Note: If somehow you don’t already know the plot of Flowers in the Attic, this review contains spoilers.
When Lifetime announced a new Flowers in the Attic movie, I knew I was going to have to read the book again. I first read the V.C. Andrews classic sometime around age 12, but never revisited the book as I read others she and the ghostwriter wrote. My recollection was that Flowers in the Attic and My Sweet Audrina were the best of the bunch. They’re also amongst the few that Andrews actually wrote. While the horribleness of the mother and grandmother was as I remembered it, I was quite surprised by the writing. It seems no one ever told Andrews “show, not tell.” Even the scene everyone talks about (Chris and Cathy have sex) doesn’t play out on the page; Cathy tells the reader about it later. And though Flowers in the Attic is supposed to be told from that of young Cathy’s sheltered perspective, it appears Andrews was a bit naïve to the ways of the world herself.

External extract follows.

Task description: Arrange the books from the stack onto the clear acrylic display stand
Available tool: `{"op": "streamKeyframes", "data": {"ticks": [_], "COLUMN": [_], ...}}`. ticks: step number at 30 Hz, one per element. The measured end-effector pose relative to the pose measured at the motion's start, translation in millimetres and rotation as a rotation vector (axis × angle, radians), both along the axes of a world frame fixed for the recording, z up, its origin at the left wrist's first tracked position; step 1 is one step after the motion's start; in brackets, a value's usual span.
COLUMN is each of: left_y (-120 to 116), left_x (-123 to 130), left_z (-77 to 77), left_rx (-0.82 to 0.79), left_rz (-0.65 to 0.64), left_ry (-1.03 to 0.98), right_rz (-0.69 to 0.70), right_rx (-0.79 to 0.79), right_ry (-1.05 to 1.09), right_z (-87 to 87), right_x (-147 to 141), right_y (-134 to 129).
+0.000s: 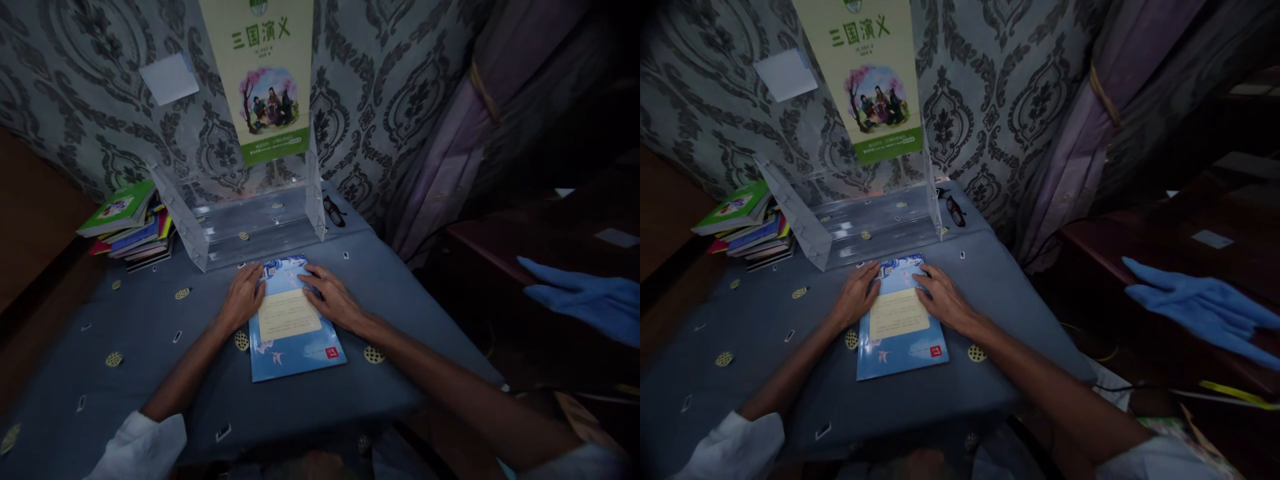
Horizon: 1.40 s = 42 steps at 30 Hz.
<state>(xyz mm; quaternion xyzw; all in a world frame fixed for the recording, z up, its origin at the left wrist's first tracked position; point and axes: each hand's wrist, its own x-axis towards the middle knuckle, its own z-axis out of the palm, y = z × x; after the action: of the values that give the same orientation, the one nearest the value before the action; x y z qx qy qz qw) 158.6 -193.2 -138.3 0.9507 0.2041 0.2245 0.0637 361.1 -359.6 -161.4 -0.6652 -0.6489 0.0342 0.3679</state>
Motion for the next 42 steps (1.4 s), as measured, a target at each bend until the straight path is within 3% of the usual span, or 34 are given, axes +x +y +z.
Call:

At the beginning of the novel, it’s not beyond imagination that Cathy didn’t know her mother was pregnant, but according to Corrine her husband doesn’t know either despite her pregnancy being far enough along that Chris and Cathy can feel the twins kick. And golly-lolly (as Cathy so frequently exclaimed), the drama is over the top! The description of the elder Chris’s death by the police officer is so beyond ridiculous that I was actually laughing. Even with the somewhat ridiculous writing, the plot is compelling as evidenced by the novel’s popularity over the decades (it was first published in 1979). Just like people slow down at a car crash, you just have to read about the four children locked in small section of a mansion by their incredibly selfish mother.
3/5 (for the actual quality of the novel); 5/5 (because it’s fricking Flowers in the Attic!)
Review copy provided by the publisher, Gallery Books.